We are now ready to use GOrilla to check for enriched GO terms. 
First, navigate to the GOrilla portal: <a href="http://cbl-gorilla.cs.technion.ac.il/">http://cbl-gorilla.cs.technion.ac.il/</a>

Follow these steps in the GOrilla portal: 
* select "Homo sapiens" for "Choose organism" 
* Select "Two unranked lists of genes" from "Choose running mode" 
* Upload the file "differential_genes_names.txt" for the Target set. 
* Upload the file "hg19.names.txt" for the Background set. 
* Select "All" under "Choose an ontology". 
* Click on "Search Enriched GO terms"  
* Examine the output by clicking on "Process", "Function", and "Cellular Component" tabs.  



The top 5 hits for Process should be: 
![Process](../Images/10_process_go_allgenes.update.png)
The top 5 hits for Function should be: 
![Function](../Images/10_function_go_allgenes.update.png)
The top 5 hits for Cellular Component should be: 
![Cellular Component](../Images/10_component_go_allgenes.png)


GOrilla also generates the graph of inter-related GO terms, color-coding them by significance.
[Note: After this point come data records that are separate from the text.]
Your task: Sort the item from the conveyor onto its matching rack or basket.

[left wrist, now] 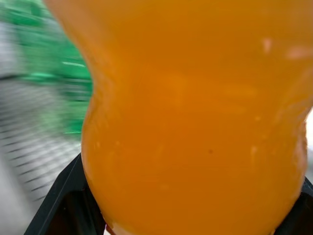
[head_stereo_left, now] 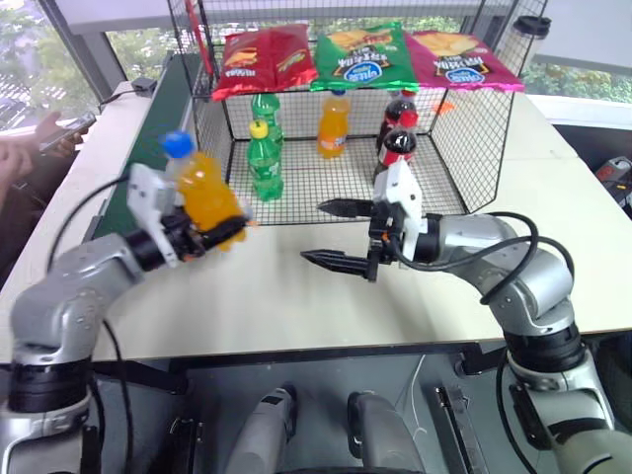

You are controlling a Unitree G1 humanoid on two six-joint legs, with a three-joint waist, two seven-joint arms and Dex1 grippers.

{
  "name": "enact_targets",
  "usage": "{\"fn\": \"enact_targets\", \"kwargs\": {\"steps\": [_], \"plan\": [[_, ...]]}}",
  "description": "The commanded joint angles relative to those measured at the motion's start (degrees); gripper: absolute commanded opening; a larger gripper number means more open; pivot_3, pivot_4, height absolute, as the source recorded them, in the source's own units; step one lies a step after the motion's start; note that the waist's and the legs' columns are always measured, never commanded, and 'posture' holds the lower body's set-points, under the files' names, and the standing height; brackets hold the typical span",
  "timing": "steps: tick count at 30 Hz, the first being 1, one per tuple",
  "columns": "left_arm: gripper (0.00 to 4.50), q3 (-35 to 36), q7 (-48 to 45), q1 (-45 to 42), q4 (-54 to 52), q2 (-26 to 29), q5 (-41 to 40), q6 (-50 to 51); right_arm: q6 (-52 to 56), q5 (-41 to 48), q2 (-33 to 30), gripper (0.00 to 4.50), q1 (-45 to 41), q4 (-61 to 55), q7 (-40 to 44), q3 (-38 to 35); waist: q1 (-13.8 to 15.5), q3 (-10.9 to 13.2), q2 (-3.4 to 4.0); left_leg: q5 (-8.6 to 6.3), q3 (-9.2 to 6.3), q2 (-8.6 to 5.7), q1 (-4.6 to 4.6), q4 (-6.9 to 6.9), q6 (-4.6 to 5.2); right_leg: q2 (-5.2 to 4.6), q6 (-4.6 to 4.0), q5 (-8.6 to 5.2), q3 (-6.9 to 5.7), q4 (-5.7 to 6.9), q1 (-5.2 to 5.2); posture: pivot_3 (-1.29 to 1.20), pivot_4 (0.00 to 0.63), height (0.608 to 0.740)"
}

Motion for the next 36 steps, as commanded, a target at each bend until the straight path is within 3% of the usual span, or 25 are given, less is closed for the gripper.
{"fn": "enact_targets", "kwargs": {"steps": [1, 8, 20, 32, 35, 36], "plan": [[2.96, -4.94, -5.14, -2.32, -0.33, -0.69, 3.02, -4.29, -0.02, 1.31, 0.46, 4.5, -1.88, -1.4, -0.78, -1.92, -0.18, 0.0, 0.01, -0.03, 0.01, 0.0, 0.01, 0.0, -0.01, 0.0, 0.0, 0.0, 0.0, 0.0, 0.0, 0.0, 0.15, 0.739], [2.96, -12.16, -12.05, -3.9, 2.69, -2.98, 8.02, -9.27, -0.6, 0.25, 0.89, 4.5, -2.9, -0.73, -1.91, -1.1, -0.09, 0.01, 0.02, -0.06, 0.04, 0.03, 0.01, -0.01, 0.0, 0.02, 0.0, 0.0, 0.0, 0.01, -0.03, 0.0, 0.15, 0.739], [2.96, -15.66, -12.35, -6.02, 4.27, -10.04, 11.64, -11.54, -0.67, -0.8, 2.53, 4.5, -3.12, -0.54, -2.1, 0.65, 0.01, 0.01, 0.01, -0.03, 0.03, 0.01, 0.02, 0.01, 0.05, 0.02, 0.03, 0.01, -0.01, 0.02, -0.01, 0.0, 0.15, 0.739], [2.96, -16.72, -12.26, -7.2, 4.31, -13.71, 12.88, -11.41, -2.06, -2.72, 4.23, 4.5, -3.85, 2.22, -2.07, 1.76, -0.02, 0.01, 0.02, 0.01, 0.03, 0.01, 0.05, 0.06, 0.1, 0.04, 0.03, 0.02, -0.02, 0.13, -0.01, 0.0, 0.15, 0.739], [2.96, -16.38, -12.02, -7.6, 4.47, -13.91, 12.91, -11.27, -3.46, -3.95, 4.49, 3.6, -3.21, 3.75, -2.07, 2.03, -0.03, 0.01, 0.02, 0.02, 0.03, 0.0, 0.05, 0.08, 0.11, 0.04, 0.04, 0.02, -0.02, 0.15, 0.0, 0.0, 0.15, 0.739], [2.96, -16.24, -11.91, -7.66, 4.46, -13.94, 12.83, -11.17, -3.74, -4.07, 4.51, 3.1, -3.1, 3.98, -1.99, 2.05, -0.03, 0.01, 0.01, 0.02, 0.03, 0.0, 0.06, 0.08, 0.11, 0.05, 0.04, 0.02, -0.02, 0.16, 0.0, 0.0, 0.15, 0.739]]}}
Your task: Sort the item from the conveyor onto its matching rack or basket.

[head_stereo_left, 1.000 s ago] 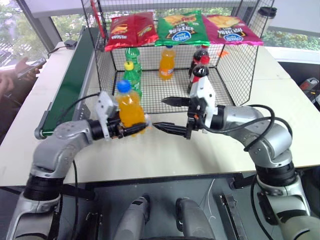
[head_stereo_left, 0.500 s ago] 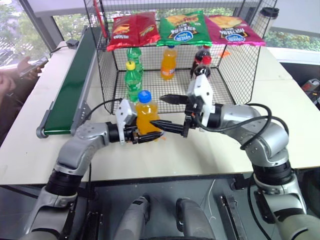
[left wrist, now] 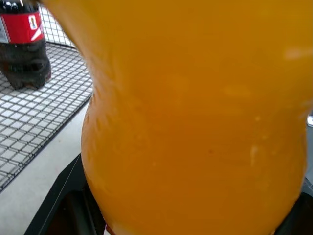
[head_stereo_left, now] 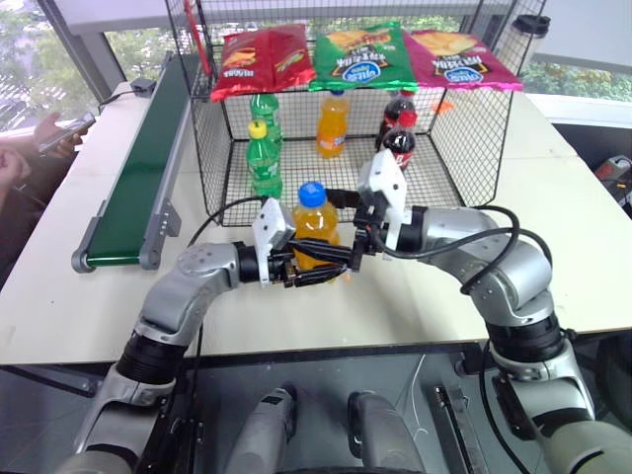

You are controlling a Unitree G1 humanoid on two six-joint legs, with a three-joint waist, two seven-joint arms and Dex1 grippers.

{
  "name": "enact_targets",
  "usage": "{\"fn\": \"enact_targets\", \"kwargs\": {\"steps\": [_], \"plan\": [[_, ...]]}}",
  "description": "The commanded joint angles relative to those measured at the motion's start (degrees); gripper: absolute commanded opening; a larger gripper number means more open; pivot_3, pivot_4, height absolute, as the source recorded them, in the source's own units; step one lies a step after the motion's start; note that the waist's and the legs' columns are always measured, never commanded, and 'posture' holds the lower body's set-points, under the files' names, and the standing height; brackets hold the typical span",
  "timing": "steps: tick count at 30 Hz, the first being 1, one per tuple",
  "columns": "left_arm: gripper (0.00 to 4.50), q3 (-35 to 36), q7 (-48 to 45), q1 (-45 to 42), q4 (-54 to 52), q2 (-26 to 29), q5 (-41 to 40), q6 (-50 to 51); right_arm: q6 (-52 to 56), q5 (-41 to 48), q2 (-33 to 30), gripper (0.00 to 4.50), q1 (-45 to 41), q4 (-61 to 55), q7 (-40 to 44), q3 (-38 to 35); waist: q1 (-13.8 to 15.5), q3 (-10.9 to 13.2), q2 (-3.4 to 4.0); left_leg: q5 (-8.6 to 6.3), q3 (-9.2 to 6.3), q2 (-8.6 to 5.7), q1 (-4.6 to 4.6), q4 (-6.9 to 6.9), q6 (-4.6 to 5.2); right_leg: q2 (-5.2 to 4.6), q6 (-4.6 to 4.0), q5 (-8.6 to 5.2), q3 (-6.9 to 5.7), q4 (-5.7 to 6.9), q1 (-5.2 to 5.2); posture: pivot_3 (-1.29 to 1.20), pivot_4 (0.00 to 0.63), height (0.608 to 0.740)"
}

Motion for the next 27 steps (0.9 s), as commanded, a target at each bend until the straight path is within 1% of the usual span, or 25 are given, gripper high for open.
{"fn": "enact_targets", "kwargs": {"steps": [1, 2, 9, 11, 12, 18, 21, 27], "plan": [[2.96, 1.48, -0.21, -1.4, -1.8, -0.25, -0.72, -1.15, -1.99, -0.72, 0.62, 2.67, -0.28, 0.31, -0.07, -0.73, -0.01, 0.0, 0.0, 0.0, 0.0, 0.0, 0.01, 0.0, 0.0, 0.0, 0.0, 0.0, 0.0, 0.02, 0.0, 0.0, 0.15, 0.739], [2.96, 1.53, -0.2, -1.34, -1.86, -0.19, -0.74, -1.08, -2.0, -0.59, 0.71, 2.57, -0.22, 0.29, -0.03, -0.87, -0.02, 0.0, 0.0, 0.0, 0.0, 0.0, 0.01, 0.0, 0.0, 0.0, 0.0, 0.0, 0.0, 0.03, 0.0, 0.0, 0.15, 0.739], [2.96, 2.04, 1.54, -1.36, -1.52, -0.23, -0.02, -1.14, -1.9, -0.26, 0.59, 2.57, -0.17, -0.44, 0.29, -0.88, -0.01, 0.0, 0.0, 0.0, 0.0, 0.0, 0.02, 0.02, 0.01, 0.0, 0.0, 0.0, 0.0, 0.06, 0.0, 0.0, 0.15, 0.739], [4.03, 2.09, 1.85, -1.62, -1.04, -0.21, 0.0, -0.62, -1.81, -0.29, 0.46, 2.57, -0.29, -0.58, 0.39, -0.78, -0.01, 0.0, 0.0, 0.0, 0.0, 0.0, 0.02, 0.03, 0.01, 0.0, 0.0, 0.0, 0.0, 0.07, 0.0, 0.0, 0.15, 0.739], [4.48, 1.96, 1.62, -1.6, -1.11, 0.02, -0.19, -0.11, -1.75, -0.31, 0.4, 2.57, -0.29, -0.72, 0.41, -0.76, 0.0, 0.0, 0.0, 0.01, 0.0, 0.0, 0.02, 0.04, 0.01, 0.0, 0.0, 0.0, 0.0, 0.08, 0.0, 0.0, 0.15, 0.739], [4.48, 1.5, 2.56, -0.71, -1.77, 0.73, 0.86, -0.35, -1.45, -0.54, 0.21, 2.57, -0.26, -1.25, 0.48, -0.78, 0.0, 0.0, 0.0, 0.0, 0.0, 0.0, 0.03, 0.06, 0.0, 0.0, 0.0, 0.0, 0.0, 0.11, 0.0, 0.0, 0.15, 0.739], [4.48, 1.63, 1.65, 0.2, -2.52, 2.27, 0.8, 0.33, -1.55, -0.84, 0.13, 2.57, -0.31, -1.16, 0.43, -0.82, -0.01, 0.0, 0.0, 0.0, 0.0, 0.0, 0.03, 0.06, 0.0, 0.0, 0.0, 0.0, 0.0, 0.12, 0.0, 0.0, 0.15, 0.739], [4.48, 6.48, 1.6, 3.57, -5.21, 7.09, -1.1, 1.48, -3.04, -3.19, 1.12, 2.57, -1.03, 1.12, -2.09, -1.56, -0.12, 0.0, 0.0, 0.0, 0.0, 0.02, 0.04, 0.05, 0.0, 0.01, -0.01, -0.01, 0.01, 0.16, -0.04, 0.0, 0.15, 0.739]]}}
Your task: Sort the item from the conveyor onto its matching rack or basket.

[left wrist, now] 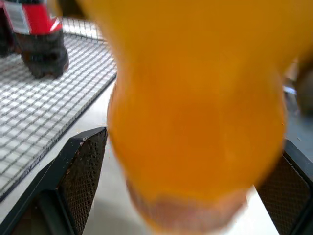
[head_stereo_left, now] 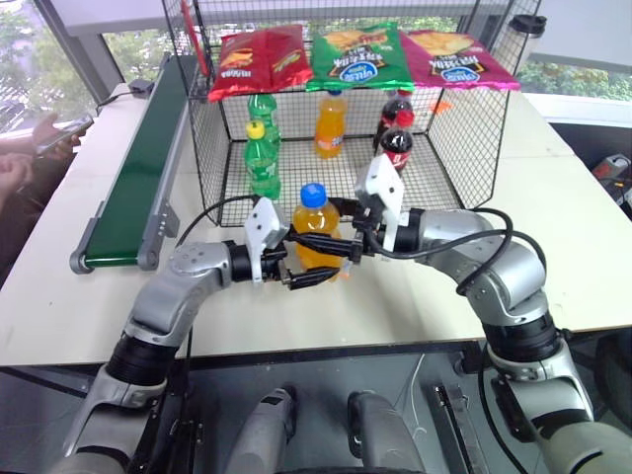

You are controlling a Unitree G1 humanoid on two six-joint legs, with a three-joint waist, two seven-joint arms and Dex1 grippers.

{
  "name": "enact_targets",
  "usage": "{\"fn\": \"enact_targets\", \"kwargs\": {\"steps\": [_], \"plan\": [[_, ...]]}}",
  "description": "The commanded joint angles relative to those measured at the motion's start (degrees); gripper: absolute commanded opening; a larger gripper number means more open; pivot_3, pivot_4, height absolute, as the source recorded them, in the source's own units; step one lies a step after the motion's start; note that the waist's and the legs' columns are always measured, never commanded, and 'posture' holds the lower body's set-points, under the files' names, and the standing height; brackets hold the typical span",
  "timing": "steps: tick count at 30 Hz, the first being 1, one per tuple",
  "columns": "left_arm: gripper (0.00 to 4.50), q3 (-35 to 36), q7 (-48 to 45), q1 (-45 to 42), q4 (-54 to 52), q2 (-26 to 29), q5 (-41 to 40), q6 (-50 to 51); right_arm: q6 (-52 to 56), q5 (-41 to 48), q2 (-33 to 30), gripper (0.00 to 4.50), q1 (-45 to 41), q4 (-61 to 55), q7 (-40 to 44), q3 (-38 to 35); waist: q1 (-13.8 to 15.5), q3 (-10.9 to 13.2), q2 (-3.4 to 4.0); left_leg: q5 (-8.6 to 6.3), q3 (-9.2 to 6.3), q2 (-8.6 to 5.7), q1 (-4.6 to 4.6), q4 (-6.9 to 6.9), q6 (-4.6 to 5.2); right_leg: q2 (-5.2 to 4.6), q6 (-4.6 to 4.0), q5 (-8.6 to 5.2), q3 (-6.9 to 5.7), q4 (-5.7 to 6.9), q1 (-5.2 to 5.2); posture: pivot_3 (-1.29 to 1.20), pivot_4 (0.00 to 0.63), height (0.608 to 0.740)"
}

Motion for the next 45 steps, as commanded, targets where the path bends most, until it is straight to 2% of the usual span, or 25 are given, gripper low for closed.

Re-run the GORilla analysis with each cluster of genes (upload 0.txt, 1.txt, 2.txt, and 3.txt to GORilla to compare the significant Process, Function, and Cellular Component GO terms that are returned.)

## Cluster 0 
From the heatmap, Cluster 0 appears to contain genes that are downregulated in Blood and up-regulated in Embryonic cells. 

### Process: 
![0_process](../Images/10_0.process.png)
### Function: 
![0_function](../Images/10_0.function.png)
### Cellular Component:
![0_component](../Images/10_0.component.png)

## Cluster 1 
From the heatmap, Cluster 1 contains genes that are moderately upregulated in Blood and the Immune system. 

### Process: 
![1.process](../Images/10_1.process.png)
### Function: 
![1.function](../Images/10_1.function.png)
### Cellular Component:
![1.component](../Images/10_1.component.png)

## Cluster 2 
From the heatmap, Cluster 2 contains genes that are strongly upregulated in Blood and the Immune system. 


### Process: 
![2.process](../Images/10_2.process.png)
### Function: 
![2.function](../Images/10_2.function.png) 
#### Cellular Component:
![2.component](../Images/10_2.component.png) 

## Cluster 3

From the heatmap, cluster 3 contains genes that are upregulated in the Respiratory system and Embryonic samples. 

### Process: 
![3.process](../Images/10_3.process.png) 
#### Function: 
![3.function](../Images/10_3.function.png) 
#### Cellular Component:
![3.component](../Images/10_3.component.png)


Web-based tools such as GOrilla are convenient to use for small numbers of queries. However, you may often perform a more complex analysis with dozens of clusters instead of just 4, as we have here. 

### ***This concludes our analysis of RNA-seq data. We will now transition to discussing the mehanisms that regulate gene expression.***

We will begin by examining transcription factors, proteins that control the rate of gene expression.  


## What is a transcription factor?<a name='TFmotif' />

In molecular biology, <b>a transcription factor (TF) (or sequence-specific DNA-binding factor) is a protein that controls the rate of transcription of genetic information from DNA to messenger RNA, by binding to a specific DNA sequence</b>. Their function is to regulate - turn on and off - genes in order to make sure that they are expressed in the right cell at the right time and in the right amount throughout the life of the cell and the organism. Groups of TF's function in a coordinated fashion to direct cell division, cell growth, and cell death throughout life; cell migration and organization (body plan) during embryonic development; and intermittently in response to signals from outside the cell, such as a hormone. There are up to 2600 TFs in the human genome.

TFs work alone or with other proteins in a complex, by promoting (as an <b>activator</b>), or blocking (as a <b>repressor</b>) the <b>recruitment of RNA polymerase</b> (the enzyme that performs the transcription of genetic information from DNA to RNA) to specific genes.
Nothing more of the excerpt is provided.